◆ **TASK**
Return a copy of each line in the listing that includes the word "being".

◆ **STUDY MATERIAL**
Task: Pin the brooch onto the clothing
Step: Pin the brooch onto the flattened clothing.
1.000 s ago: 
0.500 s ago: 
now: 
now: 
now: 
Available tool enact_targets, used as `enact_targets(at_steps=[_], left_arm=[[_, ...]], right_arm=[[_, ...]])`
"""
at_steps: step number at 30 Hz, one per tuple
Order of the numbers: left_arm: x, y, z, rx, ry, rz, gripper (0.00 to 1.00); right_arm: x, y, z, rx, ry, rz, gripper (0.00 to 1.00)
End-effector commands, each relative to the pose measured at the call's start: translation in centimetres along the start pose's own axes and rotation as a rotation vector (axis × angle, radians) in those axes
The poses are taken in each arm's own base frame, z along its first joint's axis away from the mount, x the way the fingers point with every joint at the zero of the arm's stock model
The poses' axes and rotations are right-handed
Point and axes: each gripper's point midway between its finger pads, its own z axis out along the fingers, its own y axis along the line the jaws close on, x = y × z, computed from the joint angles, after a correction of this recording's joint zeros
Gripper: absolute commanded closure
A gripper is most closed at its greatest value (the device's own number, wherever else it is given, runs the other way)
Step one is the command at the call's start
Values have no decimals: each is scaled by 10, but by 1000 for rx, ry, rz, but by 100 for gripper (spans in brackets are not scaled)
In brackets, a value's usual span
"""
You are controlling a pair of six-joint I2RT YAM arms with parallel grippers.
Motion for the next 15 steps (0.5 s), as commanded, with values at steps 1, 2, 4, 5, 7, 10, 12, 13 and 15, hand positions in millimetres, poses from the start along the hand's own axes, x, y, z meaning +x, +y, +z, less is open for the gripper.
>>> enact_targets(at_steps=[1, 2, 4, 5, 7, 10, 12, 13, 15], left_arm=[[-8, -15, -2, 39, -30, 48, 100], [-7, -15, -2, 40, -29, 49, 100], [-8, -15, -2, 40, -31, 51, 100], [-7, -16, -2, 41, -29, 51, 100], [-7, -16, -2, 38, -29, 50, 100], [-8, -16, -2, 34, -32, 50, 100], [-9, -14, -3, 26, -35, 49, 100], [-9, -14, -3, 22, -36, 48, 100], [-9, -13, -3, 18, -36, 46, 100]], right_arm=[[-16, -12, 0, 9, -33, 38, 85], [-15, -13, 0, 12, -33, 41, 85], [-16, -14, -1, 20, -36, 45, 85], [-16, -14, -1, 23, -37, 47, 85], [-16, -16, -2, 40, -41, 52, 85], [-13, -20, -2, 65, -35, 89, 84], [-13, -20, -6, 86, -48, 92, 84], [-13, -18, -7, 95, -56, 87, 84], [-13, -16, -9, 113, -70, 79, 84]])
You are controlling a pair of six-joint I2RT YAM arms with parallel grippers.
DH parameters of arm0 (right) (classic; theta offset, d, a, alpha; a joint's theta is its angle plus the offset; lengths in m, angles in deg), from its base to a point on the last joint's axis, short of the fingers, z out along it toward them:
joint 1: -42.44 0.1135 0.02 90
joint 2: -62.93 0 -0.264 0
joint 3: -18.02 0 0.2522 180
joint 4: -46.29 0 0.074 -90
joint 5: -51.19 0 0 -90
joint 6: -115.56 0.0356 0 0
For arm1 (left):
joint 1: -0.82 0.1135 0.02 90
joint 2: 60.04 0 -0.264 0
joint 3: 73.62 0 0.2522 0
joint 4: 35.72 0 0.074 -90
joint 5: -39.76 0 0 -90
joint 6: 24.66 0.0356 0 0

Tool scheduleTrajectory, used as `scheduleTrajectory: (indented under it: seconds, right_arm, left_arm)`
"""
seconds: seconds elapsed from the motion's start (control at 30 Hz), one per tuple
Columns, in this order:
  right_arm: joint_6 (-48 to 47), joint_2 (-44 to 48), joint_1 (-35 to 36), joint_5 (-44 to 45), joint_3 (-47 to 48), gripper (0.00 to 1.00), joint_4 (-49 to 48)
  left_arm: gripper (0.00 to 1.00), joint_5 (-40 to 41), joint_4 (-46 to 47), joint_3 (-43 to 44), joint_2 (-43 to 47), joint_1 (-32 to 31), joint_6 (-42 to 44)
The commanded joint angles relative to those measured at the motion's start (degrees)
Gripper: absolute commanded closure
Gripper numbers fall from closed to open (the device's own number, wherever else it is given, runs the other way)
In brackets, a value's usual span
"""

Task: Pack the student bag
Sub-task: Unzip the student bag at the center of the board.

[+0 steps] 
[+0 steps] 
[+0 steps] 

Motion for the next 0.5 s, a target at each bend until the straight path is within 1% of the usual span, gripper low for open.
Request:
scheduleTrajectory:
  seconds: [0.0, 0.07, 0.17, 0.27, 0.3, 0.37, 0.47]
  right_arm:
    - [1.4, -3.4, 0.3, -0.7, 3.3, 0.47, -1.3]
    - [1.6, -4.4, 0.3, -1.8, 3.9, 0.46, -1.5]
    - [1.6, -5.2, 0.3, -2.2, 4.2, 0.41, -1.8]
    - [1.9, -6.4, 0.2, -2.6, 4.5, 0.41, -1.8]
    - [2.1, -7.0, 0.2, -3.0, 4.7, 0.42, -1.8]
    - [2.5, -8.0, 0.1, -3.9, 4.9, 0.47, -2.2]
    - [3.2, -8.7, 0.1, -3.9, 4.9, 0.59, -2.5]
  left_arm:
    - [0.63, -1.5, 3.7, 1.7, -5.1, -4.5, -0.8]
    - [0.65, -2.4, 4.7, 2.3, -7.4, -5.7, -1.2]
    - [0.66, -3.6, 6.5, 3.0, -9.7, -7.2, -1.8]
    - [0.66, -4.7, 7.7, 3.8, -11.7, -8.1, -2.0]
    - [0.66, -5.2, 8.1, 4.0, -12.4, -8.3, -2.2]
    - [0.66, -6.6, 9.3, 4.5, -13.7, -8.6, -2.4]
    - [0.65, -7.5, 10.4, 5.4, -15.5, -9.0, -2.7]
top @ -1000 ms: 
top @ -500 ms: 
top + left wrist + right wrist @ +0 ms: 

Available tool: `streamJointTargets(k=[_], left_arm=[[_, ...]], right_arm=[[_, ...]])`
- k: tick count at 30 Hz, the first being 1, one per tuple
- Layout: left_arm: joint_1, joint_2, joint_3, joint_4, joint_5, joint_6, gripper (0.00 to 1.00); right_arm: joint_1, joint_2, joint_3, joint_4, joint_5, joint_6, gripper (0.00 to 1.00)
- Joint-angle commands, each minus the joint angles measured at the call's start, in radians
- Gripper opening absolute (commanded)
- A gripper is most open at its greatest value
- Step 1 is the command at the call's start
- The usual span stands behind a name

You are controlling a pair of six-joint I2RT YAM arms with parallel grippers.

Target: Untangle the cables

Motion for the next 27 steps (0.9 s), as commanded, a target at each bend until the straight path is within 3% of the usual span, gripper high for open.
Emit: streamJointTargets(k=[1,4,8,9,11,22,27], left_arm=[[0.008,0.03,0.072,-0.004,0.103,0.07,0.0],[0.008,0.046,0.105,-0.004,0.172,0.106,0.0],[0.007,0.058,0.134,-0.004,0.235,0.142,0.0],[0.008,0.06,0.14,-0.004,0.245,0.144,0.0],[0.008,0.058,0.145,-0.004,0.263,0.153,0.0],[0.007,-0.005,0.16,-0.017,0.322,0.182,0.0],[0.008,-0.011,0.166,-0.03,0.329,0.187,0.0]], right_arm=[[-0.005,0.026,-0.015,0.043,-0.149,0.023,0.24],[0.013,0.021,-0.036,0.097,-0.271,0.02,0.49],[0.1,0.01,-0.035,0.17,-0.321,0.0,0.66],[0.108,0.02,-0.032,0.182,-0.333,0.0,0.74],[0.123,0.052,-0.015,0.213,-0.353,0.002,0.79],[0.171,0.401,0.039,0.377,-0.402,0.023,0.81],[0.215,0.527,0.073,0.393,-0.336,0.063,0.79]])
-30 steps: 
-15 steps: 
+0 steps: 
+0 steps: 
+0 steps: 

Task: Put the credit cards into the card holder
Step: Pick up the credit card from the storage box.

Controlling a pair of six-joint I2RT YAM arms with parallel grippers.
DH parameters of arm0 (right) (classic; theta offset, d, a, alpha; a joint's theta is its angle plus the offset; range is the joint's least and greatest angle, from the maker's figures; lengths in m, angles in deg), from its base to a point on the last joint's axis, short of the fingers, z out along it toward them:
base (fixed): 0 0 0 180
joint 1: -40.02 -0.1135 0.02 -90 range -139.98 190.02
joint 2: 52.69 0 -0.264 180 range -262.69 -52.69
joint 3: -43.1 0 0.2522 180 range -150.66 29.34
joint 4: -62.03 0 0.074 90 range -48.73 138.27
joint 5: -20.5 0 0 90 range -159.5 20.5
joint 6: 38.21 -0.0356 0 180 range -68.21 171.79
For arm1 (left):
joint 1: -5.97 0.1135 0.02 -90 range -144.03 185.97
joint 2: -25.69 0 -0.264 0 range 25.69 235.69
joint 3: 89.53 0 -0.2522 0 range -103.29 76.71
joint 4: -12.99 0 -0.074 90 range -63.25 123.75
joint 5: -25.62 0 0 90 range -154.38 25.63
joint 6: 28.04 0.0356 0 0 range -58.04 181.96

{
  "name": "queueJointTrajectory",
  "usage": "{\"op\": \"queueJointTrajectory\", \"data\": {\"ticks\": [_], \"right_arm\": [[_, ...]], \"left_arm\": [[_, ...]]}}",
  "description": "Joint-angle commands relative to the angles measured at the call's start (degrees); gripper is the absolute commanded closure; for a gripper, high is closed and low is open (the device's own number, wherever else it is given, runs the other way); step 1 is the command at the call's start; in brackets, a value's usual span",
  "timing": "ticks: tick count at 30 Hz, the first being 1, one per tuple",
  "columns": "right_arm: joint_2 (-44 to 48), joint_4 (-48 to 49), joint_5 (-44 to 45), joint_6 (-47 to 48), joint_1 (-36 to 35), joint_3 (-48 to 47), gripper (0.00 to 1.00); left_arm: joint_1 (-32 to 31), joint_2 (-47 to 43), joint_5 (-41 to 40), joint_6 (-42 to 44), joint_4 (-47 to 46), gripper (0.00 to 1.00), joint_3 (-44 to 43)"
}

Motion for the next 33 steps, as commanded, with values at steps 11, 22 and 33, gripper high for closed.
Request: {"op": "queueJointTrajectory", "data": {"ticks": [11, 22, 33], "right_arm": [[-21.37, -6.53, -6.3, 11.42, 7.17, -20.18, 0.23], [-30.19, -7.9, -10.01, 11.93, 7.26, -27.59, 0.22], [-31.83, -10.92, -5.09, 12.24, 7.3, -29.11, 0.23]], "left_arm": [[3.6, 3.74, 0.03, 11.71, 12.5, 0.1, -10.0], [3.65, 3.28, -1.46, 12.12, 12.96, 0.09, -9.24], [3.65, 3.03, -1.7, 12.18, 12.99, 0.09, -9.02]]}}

◆ **FINISHED EXERCISE**
- k: tick count at 30 Hz, the first being 1, one per tuple
  "timing": "ticks: tick count at 30 Hz, the first being 1, one per tuple",

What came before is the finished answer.